DATA RECORDS START
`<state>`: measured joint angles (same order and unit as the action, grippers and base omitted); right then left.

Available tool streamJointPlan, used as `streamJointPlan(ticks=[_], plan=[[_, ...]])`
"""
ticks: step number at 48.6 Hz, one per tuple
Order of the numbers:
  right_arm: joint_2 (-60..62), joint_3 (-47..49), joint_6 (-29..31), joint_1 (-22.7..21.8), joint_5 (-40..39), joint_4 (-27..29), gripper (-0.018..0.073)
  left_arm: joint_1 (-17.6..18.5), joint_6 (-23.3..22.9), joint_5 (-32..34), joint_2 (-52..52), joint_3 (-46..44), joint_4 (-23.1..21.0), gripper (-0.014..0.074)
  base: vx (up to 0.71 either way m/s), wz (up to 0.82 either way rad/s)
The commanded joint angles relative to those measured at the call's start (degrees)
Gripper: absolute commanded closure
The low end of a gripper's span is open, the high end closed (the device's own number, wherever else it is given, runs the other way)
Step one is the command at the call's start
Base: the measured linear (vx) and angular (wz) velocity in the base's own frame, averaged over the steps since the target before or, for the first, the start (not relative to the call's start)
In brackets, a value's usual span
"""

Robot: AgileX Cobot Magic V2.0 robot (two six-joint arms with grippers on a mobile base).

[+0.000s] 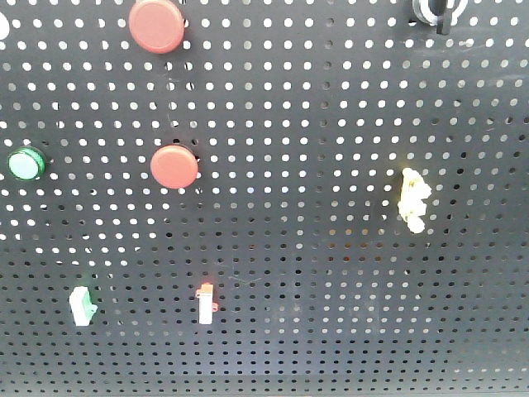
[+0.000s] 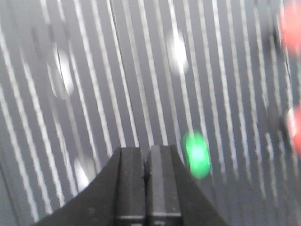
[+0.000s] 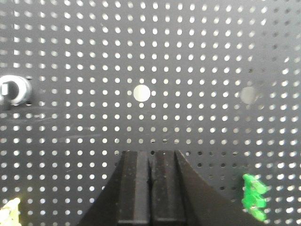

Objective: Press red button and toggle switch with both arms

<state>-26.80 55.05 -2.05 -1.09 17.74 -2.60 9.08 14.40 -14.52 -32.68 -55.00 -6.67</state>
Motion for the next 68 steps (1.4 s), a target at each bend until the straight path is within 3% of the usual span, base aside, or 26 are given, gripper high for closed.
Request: streamJointPlan(ticks=[1, 4, 7, 13, 20, 23, 26, 32, 44, 68], plan=[[-1.0, 1.9, -1.2, -0.3, -3.7, 2.3, 0.0562, 0.3, 0.2, 2.8, -2.5, -5.5, -3.7, 0.0594, 0.0, 0.0], [-1.0, 1.9, -1.2, -0.3, -3.6, 3.9, 0.0562, 0.4, 1.5, 0.4, -4.1, -7.5, -7.3, 0.0594, 0.0, 0.0], [-1.0, 1.9, -1.2, -0.3, -3.6, 5.0, 0.0562, 1.1, 5.6, -1.6, -6.1, -9.3, -11.2, 0.0594, 0.0, 0.0], [-1.0, 1.9, -1.2, -0.3, -3.5, 6.4, 0.0562, 4.2, 19.5, -4.8, -11.0, -13.0, -25.4, 0.0594, 0.0, 0.0], [-1.0, 1.9, -1.2, -0.3, -2.8, 6.2, 0.0562, 8.5, 39.1, -10.0, -17.6, -19.0, -44.4, 0.0594, 0.0, 0.0], [-1.0, 1.9, -1.1, -0.3, -2.2, 6.2, 0.0562, 9.6, 44.6, -11.9, -21.1, -22.1, -50.4, 0.0594, 0.0, 0.0], [-1.0, 1.9, -0.7, -0.3, -1.6, 6.1, 0.0562, 10.3, 46.7, -12.6, -24.1, -25.2, -54.7, 0.0594, 0.0, 0.0], [-1.0, 1.9, 0.3, -0.3, -0.7, 6.1, 0.0562, 10.5, 46.3, -13.9, -30.3, -30.7, -57.6, 0.0594, 0.0, 0.0], [-1.0, 1.9, 0.3, -0.3, -0.7, 5.9, 0.0562, 10.5, 43.6, -17.9, -37.1, -36.2, -57.7, 0.0594, 0.0, 0.0], [-1.0, 1.9, 0.3, -0.3, -0.6, 5.9, 0.0562, 10.5, 43.4, -10.7, -41.2, -36.2, -57.5, 0.0594, 0.0, 0.0]])
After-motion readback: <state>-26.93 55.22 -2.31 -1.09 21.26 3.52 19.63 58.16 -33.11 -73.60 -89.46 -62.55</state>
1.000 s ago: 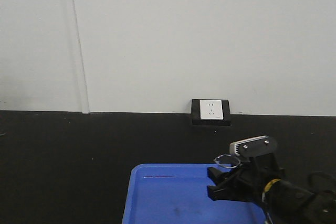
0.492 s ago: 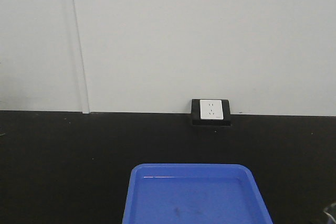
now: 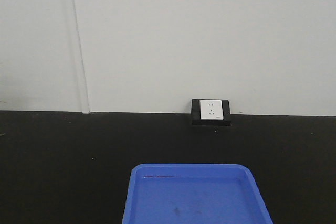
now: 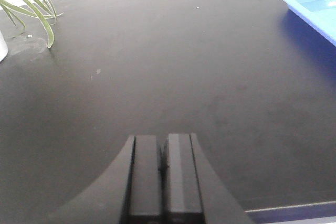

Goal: Move beaker to silver tray on left bench
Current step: 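Hold the beaker in the right gripper while the base turns away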

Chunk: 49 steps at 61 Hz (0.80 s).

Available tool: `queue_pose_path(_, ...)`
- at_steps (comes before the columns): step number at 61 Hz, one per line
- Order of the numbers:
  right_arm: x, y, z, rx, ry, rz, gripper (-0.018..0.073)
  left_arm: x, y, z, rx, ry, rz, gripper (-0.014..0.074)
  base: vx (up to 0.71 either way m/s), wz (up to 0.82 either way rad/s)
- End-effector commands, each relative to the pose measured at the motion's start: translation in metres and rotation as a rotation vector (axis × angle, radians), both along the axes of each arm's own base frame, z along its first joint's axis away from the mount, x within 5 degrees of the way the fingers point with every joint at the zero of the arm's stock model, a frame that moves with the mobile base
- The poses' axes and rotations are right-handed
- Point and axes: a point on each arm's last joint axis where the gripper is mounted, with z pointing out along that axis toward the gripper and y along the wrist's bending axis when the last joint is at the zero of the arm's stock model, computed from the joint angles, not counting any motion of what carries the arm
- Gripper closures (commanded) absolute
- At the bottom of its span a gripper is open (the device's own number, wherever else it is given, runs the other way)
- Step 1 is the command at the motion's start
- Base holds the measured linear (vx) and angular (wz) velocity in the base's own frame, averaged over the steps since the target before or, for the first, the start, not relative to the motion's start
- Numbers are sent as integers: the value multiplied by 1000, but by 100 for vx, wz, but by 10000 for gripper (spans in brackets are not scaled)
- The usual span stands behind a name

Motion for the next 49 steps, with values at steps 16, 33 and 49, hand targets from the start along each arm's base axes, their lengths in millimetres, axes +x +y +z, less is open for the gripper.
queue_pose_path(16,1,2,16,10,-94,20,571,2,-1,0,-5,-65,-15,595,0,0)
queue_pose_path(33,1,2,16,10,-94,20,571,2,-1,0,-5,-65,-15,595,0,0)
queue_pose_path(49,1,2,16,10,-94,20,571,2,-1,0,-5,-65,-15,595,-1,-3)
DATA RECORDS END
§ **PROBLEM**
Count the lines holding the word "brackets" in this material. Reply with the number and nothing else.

§ **WRITTEN ANSWER**
2